- Written by: Sam Shepard
- Characters: Lanx; Wheeler; Miss Scoons; Rabbit; Tympani; Sax;
- Original language: English
- Genre: Drama

Premiere
- Date premiered: 2 July 1976
- Place premiered: Magic Theatre, San Francisco, California, US

= Angel City (play) =

1976 play written by Sam Shepard

Angel City is a play by Sam Shepard. Set in Hollywood, the play concerns an attempted collaboration between Wheeler – a film industry insider – and ambitious newcomer Rabbit.

== Synopsis ==
Rabbit Brown, playwright, is approached by two Hollywood producers who ask him to rescue their eight million dollar movie to save them from bankruptcy. One of the producers develops a green rash – a metaphor for his greed, a condition that Rabbit Brown eventually catches as well.
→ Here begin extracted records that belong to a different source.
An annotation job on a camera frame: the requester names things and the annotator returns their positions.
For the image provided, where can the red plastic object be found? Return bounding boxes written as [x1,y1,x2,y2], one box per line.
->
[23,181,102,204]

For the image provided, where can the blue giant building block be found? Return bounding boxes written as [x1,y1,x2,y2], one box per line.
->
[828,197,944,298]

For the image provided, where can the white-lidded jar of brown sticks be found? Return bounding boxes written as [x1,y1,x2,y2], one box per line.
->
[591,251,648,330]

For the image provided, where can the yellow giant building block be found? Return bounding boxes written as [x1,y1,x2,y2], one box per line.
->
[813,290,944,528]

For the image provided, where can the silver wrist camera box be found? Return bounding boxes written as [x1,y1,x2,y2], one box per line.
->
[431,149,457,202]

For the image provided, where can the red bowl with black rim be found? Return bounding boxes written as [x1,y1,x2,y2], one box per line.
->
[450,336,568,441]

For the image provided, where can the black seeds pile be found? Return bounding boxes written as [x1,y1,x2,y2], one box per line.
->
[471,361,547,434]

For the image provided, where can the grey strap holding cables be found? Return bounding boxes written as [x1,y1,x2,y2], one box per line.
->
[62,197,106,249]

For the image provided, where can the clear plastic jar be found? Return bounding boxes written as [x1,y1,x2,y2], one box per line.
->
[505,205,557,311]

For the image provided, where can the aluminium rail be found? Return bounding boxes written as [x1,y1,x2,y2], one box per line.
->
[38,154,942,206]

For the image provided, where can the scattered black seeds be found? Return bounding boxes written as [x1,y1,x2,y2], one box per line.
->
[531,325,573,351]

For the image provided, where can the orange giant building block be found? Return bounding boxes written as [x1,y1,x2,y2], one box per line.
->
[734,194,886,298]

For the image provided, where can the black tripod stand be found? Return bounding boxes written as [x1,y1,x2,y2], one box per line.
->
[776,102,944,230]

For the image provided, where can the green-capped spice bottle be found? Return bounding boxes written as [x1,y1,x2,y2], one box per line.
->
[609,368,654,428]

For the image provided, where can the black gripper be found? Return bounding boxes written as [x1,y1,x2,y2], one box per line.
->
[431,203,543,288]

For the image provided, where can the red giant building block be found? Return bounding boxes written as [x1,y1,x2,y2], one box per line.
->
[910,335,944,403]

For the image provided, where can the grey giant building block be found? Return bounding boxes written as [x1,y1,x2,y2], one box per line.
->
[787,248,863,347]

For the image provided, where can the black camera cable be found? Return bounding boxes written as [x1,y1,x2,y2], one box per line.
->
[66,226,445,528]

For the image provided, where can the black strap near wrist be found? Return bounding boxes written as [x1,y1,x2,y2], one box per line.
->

The play has a cast of one woman and five men. It is a full length political satire.

==Production history==
Angel City was first produced at the Magic Theatre in San Francisco on July 2, 1976. The cast was as follows:
- Lanx – Jack Thiebeau
- Wheeler – John Nesci
- Miss Scoons – O-Lan Shepard
- Rabbit – Ebie Roe Smith
- Tympani – James Dean
- Sax – Bob Feldman
- Directed by Sam Shepard
Original music for the production was composed and performed by Bob Feldman. In March 1977, the play premiered at the McCarter Theater in Princeton, New Jersey, directed by Michael Kahn. The cast included Christine Baranski as Miss Scoons. In October 1980, a production of the show was performed in the Loeb Experimental theater.

In 1984, the American Repertory Theatre staged a production of Angel City at Hasty Pudding Theater. It was directed by David Wheeler with set design by Kate Edmunds, costume design by Lynn Jeffrey and Elizabeth Perlman, and lighting design by Thom Palm. Music for the production was composed by Joel Press. The cast included Ben Halley, Jr. as Tympani, Harry S. Murphy as Lanx, John Bottoms as Rabbit Brown, Karen MacDonald as Miss Scoons, and Thomas Derrah as Wheeler. In 1989, Ensemble Arts Theatre in Los Angeles ran the show, directed by Ginny-Lynn Safford.

Angel City is licensed by Concord Theatricals. It is available in the collection Fool for Love and Other Plays.